Leo en elmundo.es que Pepsi podría haber copiado el logotipo a Barack Hussein Obama (más bien a su diseñador de cabecera). La noticia ha levantado tal polvareda que Peter Arnell, el encargado de la supuesta copia, ha tenido que enfrentarse a las malas lenguas, a los críticos mezquinos, descubriendo una realidad oculta hasta ahora: “Lo nuestro es una sonrisa y lo de Obama evoca un paisaje con el sol en el horizonte. Así que no tienen nada que ver”. Claro que no tiene nada que ver. Lo de Obama es un amanecer. Lo de Pepsi es una sonrisa. Lo de Pepsi es un ojo guiñando. Lo de Pepsi es una pluma. Lo de Pepsi es Moisés separando el Mar Rojo en dos (vale, una mitad le ha salido azul).

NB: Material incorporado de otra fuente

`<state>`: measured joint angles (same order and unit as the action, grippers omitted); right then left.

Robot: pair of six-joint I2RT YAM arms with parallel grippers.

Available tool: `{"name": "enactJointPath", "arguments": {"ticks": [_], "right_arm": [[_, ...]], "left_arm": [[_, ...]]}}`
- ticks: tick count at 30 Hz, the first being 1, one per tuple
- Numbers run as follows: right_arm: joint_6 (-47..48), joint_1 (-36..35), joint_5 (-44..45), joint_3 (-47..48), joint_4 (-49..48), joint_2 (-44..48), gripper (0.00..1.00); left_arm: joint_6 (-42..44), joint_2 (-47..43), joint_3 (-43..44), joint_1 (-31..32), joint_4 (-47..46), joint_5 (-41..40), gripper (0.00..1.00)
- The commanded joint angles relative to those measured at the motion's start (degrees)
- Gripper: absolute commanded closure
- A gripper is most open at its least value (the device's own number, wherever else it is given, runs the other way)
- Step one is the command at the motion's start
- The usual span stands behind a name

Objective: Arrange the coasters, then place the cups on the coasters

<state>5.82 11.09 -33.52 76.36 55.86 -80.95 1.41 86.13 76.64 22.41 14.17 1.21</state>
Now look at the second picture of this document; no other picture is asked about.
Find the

La compañía de refrescos estadounidense ha podido copiar su nuevo logotipo al de la campaña electoral de Obama. ¿Y qué? Pepsi es una copia en sí misma. Nació a finales del siglo XIX como Brad’s Drink para competir contra Coca Cola y, en pocos años, cambió su nombre a Pepsi Cola. Cola, Cola. Se ve la copia, ¿no? Cola. Vale. Basta mirar a las dos bebidas para ver que coinciden, más o menos, en el color. Incluso el sabor es parecido (vendrán los talibanes cocacolísticos a decirme que ni de lejos; la Pepsi se parece más a una Coca Cola que a un queso cabrales, eso es un hecho).

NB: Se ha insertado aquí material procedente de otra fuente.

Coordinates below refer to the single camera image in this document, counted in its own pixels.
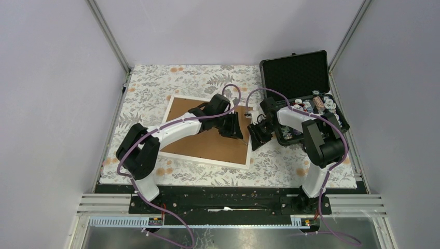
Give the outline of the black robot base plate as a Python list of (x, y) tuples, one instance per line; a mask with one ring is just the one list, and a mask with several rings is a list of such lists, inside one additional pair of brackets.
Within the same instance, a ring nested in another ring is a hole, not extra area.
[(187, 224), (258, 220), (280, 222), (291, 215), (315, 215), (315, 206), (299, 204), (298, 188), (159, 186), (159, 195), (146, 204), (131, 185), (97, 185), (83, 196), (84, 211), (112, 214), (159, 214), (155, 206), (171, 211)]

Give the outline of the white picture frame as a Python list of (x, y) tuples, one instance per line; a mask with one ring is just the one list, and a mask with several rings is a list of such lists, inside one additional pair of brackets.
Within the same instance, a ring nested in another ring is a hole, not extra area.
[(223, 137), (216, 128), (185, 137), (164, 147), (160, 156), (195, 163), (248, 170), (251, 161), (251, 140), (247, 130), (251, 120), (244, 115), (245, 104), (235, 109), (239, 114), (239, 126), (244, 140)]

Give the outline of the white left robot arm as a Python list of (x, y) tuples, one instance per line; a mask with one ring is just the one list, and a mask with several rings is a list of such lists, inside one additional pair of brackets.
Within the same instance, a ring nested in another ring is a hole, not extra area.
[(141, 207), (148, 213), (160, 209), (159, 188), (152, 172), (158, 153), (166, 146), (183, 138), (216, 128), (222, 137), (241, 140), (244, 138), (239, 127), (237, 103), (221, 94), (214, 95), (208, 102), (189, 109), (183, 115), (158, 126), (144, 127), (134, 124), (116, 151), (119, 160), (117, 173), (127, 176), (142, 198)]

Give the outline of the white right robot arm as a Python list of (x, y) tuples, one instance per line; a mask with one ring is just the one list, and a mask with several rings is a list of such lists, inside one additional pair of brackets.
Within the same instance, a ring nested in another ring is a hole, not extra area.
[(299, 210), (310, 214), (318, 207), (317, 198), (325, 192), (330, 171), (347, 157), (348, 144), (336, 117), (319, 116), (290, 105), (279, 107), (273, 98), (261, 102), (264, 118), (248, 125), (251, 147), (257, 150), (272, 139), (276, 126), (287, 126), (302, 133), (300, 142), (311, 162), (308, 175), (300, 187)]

Además, no olvidemos que Pepsi utilizó a Enrique Iglesias como imagen publicitaria. No hay que ser un experto en música para reconocer que el hijo de Julio Iglesias es una copia mala de un cantante malo. Y no nos olvidemos de David Bechkam, que también prestó su imagen (con millones de dólares a cambio, que así presta cualquiera) a la compañía estadounidense. Bechkam es la mezcla de dos copias: la de un modelo y la de un futbolista. Y su mujer (¡ah, Victoria!) es la copia de una muñeca… de esas que necesitan aire para ser muñecas en su plenitud. Supuestamente. Por si acaso.
Copiar a Obama podría ser lo más decente que ha hecho Pepsi en los últimos años.